Theater teacher, director, professor, head of the department of Acting and Directing of SPbGATI, chairman of the board of theater teachers STD Russia Veniamin Filshtinsky

"Matvey determined my way of life. I followed his footsteps and chose his profession -. Teacher."

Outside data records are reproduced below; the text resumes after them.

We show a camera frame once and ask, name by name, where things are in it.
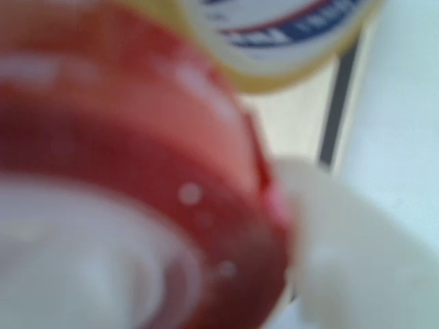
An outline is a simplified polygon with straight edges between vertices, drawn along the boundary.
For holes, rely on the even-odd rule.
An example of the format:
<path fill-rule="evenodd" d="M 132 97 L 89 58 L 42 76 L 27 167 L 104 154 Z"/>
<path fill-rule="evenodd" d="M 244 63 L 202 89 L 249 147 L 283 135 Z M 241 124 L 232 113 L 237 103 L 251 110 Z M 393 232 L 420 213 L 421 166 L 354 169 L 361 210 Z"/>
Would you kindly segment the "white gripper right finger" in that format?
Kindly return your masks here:
<path fill-rule="evenodd" d="M 438 249 L 299 159 L 276 164 L 298 211 L 287 328 L 437 328 Z"/>

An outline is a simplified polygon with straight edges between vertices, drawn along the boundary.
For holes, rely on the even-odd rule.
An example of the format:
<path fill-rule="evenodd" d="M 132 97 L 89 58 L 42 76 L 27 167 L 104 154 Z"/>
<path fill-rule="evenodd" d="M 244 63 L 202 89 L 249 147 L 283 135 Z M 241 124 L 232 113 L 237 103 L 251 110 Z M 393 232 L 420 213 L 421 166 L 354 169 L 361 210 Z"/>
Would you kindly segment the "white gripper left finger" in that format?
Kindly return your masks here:
<path fill-rule="evenodd" d="M 177 328 L 200 299 L 186 236 L 118 193 L 1 179 L 2 328 Z"/>

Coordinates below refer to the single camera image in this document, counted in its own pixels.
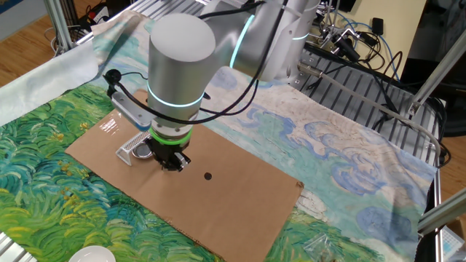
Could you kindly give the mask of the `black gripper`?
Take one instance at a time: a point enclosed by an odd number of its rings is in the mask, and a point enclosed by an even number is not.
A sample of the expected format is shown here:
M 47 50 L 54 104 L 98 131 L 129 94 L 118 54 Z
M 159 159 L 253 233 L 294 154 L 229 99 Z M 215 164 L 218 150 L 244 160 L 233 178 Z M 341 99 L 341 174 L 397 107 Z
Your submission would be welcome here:
M 187 167 L 191 160 L 183 152 L 190 141 L 176 145 L 166 145 L 155 139 L 148 139 L 147 146 L 152 152 L 154 158 L 159 162 L 163 170 L 182 171 Z

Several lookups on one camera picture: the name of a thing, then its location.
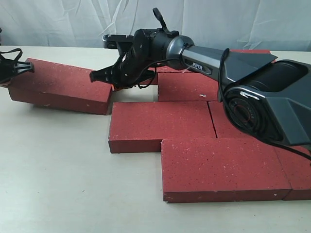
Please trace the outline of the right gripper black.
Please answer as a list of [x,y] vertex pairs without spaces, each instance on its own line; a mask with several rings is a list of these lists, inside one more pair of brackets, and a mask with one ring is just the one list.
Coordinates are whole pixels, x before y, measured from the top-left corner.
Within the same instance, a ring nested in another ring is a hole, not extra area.
[[132,47],[128,52],[119,54],[114,65],[90,72],[92,83],[112,84],[113,92],[136,85],[149,67],[167,60],[168,45],[177,37],[177,31],[139,29],[133,37]]

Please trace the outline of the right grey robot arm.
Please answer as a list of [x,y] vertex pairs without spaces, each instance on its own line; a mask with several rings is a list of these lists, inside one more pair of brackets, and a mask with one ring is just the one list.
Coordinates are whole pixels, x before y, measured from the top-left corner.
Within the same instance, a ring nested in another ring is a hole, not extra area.
[[200,47],[178,31],[160,28],[140,29],[133,36],[105,35],[103,42],[119,57],[91,72],[92,82],[131,88],[152,79],[157,67],[189,69],[217,82],[218,100],[239,130],[279,145],[311,143],[310,64],[269,53]]

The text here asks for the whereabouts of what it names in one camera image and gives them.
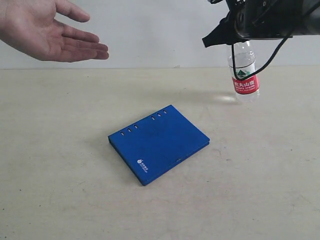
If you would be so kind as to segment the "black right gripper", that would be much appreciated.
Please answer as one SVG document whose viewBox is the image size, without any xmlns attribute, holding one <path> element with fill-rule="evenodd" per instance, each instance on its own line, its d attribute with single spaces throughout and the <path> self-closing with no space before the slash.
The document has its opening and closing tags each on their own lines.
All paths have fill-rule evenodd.
<svg viewBox="0 0 320 240">
<path fill-rule="evenodd" d="M 289 0 L 227 0 L 226 4 L 227 16 L 202 38 L 205 48 L 294 35 L 294 4 Z"/>
</svg>

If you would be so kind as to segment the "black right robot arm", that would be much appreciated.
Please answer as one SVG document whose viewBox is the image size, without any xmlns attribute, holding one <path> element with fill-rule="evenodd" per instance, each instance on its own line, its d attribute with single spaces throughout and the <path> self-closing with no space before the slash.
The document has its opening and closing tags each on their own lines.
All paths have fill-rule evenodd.
<svg viewBox="0 0 320 240">
<path fill-rule="evenodd" d="M 228 0 L 228 13 L 202 42 L 206 48 L 320 33 L 318 0 Z"/>
</svg>

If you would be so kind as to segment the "person's open hand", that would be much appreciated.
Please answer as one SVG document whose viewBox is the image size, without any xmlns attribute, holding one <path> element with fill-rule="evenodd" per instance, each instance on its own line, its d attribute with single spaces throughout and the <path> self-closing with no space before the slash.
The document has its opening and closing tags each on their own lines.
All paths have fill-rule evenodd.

 "And he (Matvey Dubrovin) and TYUT gave a lot for the St. Petersburg's and Leningrad's culture. It is impossible to imagine the city's culture of the second half of the twentieth century without Dubrovin ..."

Theater director, teacher, artistic director Theater of Youth Creativity Evgeny Sazonov:

"He opened the door into space for us. And this door was open while he was with us. What was there? The light! It was the Light".

Matvey Dubrovin died in 1974. His final resting place is in the cemetery of "Memory of victims of January 9th".

Parting words of Matvey Dubrovin to Theater of Youth Creativity:

 ' Dear TYUT! '

 'I invented the idea of the theater, where a high work combined with creative manual labor. On the basis of it are amazing friendly relationships between people, that work for a common cause. '

 'The public and private lives become one for each TYUTovets. It teaches us to be needed by people! This creates the happiness for everyone in it and for our surrounding. I created a theater for you, for a Soviet society, for communism, '.

 'I did not have time to bring it to perfection, but I aspired to do it.'

== Dubrovin's Performances ==
Mikhail Svetlov 20 YEARS LATER

Jozef Princev ON THE HAPPY STREET

Viktor Rozov HER FRIENDS

Valentin Lyubimov A DANGEROUS LINE

Scenario TYUT IT HAS HAPPENED IN MYULLYUPELTO

Gleb Abakumov YOUNG BUGLER

Scenario TYUT ROAD TO KOROBITSINO

Rudolf Katz, Evgeny Sazonov LONG-DISTANCE TRAIN

Evgeny Schwartz THE SNOW QUEEN

Rudolf Katz, Evgeny Sazonov THREE SWORDS FOR THE THREE

Matvey Dubrovin AN UNEXPECTED TURN

Maxim Gorky OLD MAN

Andrei Kuznetsov MOSCOW VACATION

== Literature ==
- Evgeny Sazonov. Masters City: Experience of Theater of Youth Creativity of Leningrad the Order of the Red Banner of the Palace of Pioneers. Zhdanov» – Moscow: Education, 1984.
- Matvey Dubrovin. Theatre Kids Reality and Subject, 2002, No. 4, p. 7–9.
- Matvey Dubrovin. Unwritten book Reality and Subject, 2002, No. 4, p. 12–16.
- Theatre of Teenagers Creativity – Teaching magazine Perspective number 25, St.Petersburg: SEI SPbGDTYu 2006. – 76 p. – ISBN 5-88494-061-0
- In the circle of Matvey Dubrovin / comp. Evgeny Sazonov. – St.Petersburg: Balt. Seasons, 2006 -. 207 p .: silt, PORTRAIT.
- Igor Cohn. The boy – the man's father» (Chapter 8) – Moscow: Time, 2009. – 704 p. – ISBN 978-5-9691-0469-3.
- Matvey Dubrovin. Expressio. Strokes to the portrait: the album. the centenary of the birth of Matvey Dubrovin, founder of Theatre of the young man. Creativity (TYUT) at Leningrad. Palace of Pioneers / avt.-status. Evgeny Sazonov, Vladimir Khaunin. – St.Petersburg: Ultra Print 2011 – ISBN 978-5-905218-04-0.

==Death==
Dubrovin died in Leningrad on 22 October 1974. He was 63.